WHAT IS REQUIRED ▸ Transcribe the records below exactly as written, from the opening line through the line that contains "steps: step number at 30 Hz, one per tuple".

THE INPUT ▸
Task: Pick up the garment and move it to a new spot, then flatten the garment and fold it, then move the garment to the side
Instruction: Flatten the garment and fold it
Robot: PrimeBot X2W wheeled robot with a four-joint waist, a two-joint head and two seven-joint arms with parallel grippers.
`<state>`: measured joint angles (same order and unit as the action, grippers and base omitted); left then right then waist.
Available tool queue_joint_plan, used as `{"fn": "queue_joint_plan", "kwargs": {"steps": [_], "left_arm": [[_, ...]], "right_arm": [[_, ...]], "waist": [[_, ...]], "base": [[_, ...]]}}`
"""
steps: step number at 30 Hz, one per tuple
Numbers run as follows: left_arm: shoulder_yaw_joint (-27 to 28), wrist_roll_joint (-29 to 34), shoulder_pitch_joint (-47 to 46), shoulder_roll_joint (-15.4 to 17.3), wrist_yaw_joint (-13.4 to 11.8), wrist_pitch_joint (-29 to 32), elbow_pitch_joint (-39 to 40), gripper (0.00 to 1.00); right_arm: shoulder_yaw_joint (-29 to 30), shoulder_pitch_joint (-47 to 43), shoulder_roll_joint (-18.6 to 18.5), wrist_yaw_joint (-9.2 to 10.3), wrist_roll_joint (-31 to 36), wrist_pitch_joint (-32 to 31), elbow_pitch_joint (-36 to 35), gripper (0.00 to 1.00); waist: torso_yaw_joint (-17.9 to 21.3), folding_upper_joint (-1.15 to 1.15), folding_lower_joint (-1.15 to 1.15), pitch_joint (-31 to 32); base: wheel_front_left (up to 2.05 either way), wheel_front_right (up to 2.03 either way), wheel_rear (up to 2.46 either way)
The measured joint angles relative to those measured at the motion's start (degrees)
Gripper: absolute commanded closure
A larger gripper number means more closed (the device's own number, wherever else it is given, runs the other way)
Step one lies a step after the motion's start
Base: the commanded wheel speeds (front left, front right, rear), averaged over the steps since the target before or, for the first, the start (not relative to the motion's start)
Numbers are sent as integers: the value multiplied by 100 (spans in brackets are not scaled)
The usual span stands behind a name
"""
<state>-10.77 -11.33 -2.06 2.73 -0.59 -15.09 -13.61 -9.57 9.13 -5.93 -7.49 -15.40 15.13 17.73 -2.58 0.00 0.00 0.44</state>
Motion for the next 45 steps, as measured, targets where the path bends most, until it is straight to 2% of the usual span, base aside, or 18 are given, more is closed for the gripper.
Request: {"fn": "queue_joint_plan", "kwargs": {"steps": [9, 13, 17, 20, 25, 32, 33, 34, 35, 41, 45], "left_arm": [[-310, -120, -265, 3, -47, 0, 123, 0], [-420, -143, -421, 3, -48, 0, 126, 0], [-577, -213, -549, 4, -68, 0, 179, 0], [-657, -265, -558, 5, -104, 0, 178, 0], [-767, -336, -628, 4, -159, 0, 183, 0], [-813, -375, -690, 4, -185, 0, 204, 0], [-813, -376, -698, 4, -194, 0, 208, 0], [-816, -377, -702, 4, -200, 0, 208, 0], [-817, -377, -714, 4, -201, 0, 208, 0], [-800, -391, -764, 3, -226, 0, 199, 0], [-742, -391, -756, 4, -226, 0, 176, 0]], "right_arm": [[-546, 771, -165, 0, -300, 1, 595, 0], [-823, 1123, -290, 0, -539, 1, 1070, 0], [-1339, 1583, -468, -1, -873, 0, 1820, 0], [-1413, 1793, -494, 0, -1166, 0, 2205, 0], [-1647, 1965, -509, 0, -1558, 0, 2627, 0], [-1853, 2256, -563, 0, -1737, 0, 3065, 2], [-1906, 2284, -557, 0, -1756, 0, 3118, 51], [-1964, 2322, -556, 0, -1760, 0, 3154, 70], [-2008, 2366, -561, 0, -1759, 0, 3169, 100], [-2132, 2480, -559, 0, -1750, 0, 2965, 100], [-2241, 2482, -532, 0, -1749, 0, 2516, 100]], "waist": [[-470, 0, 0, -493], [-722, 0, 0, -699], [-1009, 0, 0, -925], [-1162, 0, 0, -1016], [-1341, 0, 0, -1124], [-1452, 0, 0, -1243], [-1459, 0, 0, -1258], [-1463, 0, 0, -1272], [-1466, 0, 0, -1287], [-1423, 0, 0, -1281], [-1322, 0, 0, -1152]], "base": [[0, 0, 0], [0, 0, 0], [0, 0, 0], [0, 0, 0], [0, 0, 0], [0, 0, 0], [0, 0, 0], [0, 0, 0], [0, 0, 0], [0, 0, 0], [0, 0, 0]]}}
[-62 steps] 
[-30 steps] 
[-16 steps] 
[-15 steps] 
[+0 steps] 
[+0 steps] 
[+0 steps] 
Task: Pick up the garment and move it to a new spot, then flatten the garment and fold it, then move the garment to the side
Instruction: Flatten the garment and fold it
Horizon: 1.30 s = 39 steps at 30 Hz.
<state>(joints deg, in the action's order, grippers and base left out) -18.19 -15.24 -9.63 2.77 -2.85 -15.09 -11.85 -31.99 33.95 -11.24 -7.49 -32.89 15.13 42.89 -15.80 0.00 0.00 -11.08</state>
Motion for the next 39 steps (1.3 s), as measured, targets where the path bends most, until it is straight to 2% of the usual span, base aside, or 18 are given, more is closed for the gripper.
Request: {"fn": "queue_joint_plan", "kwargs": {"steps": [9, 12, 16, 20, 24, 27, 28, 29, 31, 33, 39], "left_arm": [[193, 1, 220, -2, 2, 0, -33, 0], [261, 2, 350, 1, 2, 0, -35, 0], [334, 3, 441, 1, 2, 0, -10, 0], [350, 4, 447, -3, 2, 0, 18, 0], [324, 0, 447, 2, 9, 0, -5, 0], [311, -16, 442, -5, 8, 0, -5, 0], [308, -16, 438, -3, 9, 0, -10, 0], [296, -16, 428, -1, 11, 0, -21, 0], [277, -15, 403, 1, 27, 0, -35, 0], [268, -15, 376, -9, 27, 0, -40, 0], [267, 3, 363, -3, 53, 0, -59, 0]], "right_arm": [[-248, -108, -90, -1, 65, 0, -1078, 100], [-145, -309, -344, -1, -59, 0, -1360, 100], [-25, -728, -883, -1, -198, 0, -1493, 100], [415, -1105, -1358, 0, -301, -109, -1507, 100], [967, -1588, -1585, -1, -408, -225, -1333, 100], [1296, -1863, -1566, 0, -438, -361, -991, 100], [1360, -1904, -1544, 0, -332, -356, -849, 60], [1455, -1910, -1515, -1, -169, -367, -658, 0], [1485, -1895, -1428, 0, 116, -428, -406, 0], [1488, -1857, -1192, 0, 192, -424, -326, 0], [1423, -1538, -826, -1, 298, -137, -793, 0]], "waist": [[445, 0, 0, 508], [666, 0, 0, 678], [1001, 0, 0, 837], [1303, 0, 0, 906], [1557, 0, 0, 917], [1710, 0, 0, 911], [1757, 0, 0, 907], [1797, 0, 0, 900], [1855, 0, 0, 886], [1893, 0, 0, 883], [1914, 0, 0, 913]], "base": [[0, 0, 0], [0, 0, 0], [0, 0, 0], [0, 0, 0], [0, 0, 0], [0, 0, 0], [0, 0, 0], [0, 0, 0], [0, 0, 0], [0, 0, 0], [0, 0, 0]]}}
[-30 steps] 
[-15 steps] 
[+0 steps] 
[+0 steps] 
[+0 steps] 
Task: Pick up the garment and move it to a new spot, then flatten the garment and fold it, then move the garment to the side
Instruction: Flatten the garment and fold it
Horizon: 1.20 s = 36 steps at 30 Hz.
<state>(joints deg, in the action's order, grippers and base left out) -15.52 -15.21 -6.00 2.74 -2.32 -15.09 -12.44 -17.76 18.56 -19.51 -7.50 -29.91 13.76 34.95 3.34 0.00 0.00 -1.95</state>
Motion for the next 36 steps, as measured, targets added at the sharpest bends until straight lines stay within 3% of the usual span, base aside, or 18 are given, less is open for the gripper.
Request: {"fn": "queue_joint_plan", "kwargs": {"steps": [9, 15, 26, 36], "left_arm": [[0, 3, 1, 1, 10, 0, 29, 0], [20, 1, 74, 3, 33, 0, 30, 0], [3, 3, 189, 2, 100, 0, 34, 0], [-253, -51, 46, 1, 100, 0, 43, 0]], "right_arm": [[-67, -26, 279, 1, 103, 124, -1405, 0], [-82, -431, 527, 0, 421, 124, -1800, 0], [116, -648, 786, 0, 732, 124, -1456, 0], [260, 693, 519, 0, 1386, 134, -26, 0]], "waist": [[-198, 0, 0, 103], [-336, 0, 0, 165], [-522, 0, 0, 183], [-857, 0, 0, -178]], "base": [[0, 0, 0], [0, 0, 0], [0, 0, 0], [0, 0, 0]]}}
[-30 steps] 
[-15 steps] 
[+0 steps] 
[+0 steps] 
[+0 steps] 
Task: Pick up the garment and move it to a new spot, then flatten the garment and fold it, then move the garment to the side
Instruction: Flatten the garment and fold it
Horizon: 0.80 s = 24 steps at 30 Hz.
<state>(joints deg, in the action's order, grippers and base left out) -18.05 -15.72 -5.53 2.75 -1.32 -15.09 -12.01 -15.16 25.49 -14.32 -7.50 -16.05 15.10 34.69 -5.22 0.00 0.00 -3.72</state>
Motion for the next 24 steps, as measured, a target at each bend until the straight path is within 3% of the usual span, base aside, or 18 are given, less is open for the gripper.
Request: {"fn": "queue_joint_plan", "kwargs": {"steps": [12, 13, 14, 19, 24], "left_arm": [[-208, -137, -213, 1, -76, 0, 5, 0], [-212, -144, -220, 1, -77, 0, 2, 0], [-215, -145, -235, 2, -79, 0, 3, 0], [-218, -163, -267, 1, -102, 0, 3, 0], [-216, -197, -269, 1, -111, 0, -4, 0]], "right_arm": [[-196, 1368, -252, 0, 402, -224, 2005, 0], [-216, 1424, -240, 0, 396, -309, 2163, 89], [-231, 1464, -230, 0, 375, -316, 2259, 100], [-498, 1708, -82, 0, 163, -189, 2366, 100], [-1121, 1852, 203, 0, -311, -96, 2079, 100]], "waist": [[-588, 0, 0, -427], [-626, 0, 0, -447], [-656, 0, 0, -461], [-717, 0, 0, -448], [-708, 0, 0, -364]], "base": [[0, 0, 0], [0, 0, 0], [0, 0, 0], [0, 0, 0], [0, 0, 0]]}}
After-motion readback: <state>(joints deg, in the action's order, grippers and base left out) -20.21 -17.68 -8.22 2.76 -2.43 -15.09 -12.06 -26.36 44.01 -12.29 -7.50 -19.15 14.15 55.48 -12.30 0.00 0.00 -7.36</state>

SOLUTION FOR THIS PROBLEM ▸
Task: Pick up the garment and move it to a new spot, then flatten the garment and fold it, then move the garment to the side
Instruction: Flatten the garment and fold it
Robot: PrimeBot X2W wheeled robot with a four-joint waist, a two-joint head and two seven-joint arms with parallel grippers.
`<state>`: measured joint angles (same order and unit as the action, grippers and base omitted); left then right then waist.
Available tool queue_joint_plan, used as `{"fn": "queue_joint_plan", "kwargs": {"steps": [_], "left_arm": [[_, ...]], "right_arm": [[_, ...]], "waist": [[_, ...]], "base": [[_, ...]]}}`
"""
steps: step number at 30 Hz, one per tuple

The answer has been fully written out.